Manatee Technical Institute
This academic institution has received countless national, state, and regional awards from organizations like Skills USA and the HOSA Future Health Professionals student organization. MTI boasts a 91% job placement rate, and regularly posts new career opportunities on their local listing board. Unlike some state-funded professional training centers, MTI has developed strong inroads with nearby businesses and industry partners, such as the Suncoast Workforce.
Withlacoochee Technical Institute
WTI offers professional certification programs both on-campus and online, accommodating students who have non-traditional schedules due to work and family commitments. WTI also offers extended day care options, giving parents more time to focus on their studies. The school's transition academy helps students get ready for the demands of a professional workflow through community service and occupational training.
Arkansas State University
Students can enroll in a diverse range of associate degree programs at ASU, from business management to funeral science and allied health specialties. This college fosters a strong tradition of financial aid support and scholarship encouragement, posting students' historical success with academic funding. This school's gainful employment statistics are very clear, making it easy for prospective students to learn about their future career options.
EHOVE Career Center
Students pursuing professional certificates at EHOVE gain access to services like ABEL math tutoring and a basic skills lab. This career training center encourages success and academic via discount learning options for seniors. Various career departments have branched out into the local community to provide public functions such as salon services, massage therapy, and food service.
Downey Adult School
DAS was founded in 1940, making it one of the longest-established technical schools on this list. This institution is savvy to current job search methodologies, encouraging students to use tools like LinkedIn to cultivate an online resume presence and network with potential employers. This school's counseling department provides assistance for students at various points in their academics, covering career skill testing, GED and high school diplomas, scholarships, and community service.
Southern Arkansas University Tech
Students can earn their professional certification or associate degrees from SAU Tech, a school that is esteemed for its community service and outreach programs. The Career Academy is an organization that catches prospective students while they are still in high school, providing them with career and higher education advice in order to make their move to a two-year program smoother. Other unique programs, such as the entrepreneurship center, helps motivated individuals plan for a future in business, with an emphasis on marketing, customer service, and finance.

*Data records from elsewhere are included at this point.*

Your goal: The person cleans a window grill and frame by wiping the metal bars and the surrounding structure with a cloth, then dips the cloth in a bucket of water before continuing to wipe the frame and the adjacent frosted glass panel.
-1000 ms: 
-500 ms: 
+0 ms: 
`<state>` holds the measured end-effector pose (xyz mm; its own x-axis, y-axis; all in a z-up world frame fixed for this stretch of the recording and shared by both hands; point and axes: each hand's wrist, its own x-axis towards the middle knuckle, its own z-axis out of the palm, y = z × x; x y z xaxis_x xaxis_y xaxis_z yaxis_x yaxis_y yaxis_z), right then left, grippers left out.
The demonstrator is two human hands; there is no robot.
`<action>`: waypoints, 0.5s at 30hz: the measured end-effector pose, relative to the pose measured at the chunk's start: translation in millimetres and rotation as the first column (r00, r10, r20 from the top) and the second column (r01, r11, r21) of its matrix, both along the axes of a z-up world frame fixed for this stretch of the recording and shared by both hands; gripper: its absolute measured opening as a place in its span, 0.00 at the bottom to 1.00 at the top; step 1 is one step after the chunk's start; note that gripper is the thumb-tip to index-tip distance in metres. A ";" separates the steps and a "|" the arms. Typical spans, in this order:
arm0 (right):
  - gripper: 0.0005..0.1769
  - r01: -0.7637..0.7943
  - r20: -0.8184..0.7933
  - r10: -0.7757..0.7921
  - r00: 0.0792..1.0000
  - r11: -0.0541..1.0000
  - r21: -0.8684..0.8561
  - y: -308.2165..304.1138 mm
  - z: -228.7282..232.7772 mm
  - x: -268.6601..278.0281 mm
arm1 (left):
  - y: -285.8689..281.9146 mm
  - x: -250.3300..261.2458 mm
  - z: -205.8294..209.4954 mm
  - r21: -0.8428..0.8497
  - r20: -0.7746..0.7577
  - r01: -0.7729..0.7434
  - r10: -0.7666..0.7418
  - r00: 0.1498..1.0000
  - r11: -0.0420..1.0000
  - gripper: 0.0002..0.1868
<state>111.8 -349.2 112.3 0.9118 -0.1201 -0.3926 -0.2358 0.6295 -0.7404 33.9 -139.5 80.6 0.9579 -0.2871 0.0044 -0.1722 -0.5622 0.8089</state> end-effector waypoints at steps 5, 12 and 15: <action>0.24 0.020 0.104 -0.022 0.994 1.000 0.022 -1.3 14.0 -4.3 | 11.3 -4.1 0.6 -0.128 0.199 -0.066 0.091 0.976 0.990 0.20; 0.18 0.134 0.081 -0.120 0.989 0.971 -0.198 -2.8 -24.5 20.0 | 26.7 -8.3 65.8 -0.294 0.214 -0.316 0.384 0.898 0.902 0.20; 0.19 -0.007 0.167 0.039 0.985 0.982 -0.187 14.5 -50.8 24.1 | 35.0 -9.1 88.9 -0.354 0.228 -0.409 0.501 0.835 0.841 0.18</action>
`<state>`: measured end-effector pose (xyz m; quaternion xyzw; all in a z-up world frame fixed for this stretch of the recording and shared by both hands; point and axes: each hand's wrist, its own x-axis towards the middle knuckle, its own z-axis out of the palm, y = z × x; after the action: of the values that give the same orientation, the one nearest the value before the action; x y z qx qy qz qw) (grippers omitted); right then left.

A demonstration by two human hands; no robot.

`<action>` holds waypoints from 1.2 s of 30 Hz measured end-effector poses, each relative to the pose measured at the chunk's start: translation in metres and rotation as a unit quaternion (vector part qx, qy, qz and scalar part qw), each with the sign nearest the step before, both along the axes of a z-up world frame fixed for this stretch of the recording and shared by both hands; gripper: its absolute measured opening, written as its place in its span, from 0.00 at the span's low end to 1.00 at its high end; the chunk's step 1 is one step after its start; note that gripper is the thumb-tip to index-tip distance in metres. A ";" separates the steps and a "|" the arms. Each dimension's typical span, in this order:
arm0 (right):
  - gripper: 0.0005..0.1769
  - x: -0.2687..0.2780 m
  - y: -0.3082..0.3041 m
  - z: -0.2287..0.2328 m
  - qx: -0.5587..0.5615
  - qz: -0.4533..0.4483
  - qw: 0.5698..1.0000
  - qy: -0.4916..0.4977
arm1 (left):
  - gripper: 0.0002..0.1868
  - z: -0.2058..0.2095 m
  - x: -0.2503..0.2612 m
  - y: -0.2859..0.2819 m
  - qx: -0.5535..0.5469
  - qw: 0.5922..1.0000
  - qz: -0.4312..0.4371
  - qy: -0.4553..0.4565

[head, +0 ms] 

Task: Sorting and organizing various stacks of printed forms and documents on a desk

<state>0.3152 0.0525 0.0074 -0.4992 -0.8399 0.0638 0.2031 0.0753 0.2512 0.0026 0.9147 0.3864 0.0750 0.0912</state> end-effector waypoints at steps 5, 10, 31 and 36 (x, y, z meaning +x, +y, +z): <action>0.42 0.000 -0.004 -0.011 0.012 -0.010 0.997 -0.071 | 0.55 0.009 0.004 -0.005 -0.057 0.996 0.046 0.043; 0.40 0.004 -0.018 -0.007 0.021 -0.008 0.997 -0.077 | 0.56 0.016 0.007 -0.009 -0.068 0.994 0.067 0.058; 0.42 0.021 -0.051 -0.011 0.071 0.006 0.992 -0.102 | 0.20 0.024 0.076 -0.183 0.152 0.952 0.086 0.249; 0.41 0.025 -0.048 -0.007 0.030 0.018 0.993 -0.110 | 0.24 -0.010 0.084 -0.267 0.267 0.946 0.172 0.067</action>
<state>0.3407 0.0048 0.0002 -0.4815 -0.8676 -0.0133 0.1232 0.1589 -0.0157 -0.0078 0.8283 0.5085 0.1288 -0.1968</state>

Woodland Community College
This college might have the most comprehensive student service options out of all the organizations listed here, with nearly 20 different sub-divisions dedicated to academic success. The C.A.R.E. department is committed to student retention. The childhood development center provides a safe space for the children of adult learners. There are several counseling departments that handle issues, such as student grievances, disability needs, financial aid, veteran benefits, and transferring to four-year universities.
Traviss Career Center
The School Improvement Plan reports are a point of immediate interest for prospective Traviss Career Center students, displaying hard statistics about the annual completion rates for each training program, along with accreditation statuses. Unlike many career centers, TCC has a dedicated newsletter highlighting campus and industry news.
De Anza College
This international academic institution is based on a sprawling 112-acre campus located in the backyard of Apple's corporate presence. De Anza sets itself apart from other colleges through its advocacy for diverse student populations, including counseling for undocumented immigrant high school graduates and first generation prospective students. Other counseling services cover psychological stress support, disability needs, and veteran benefit programs.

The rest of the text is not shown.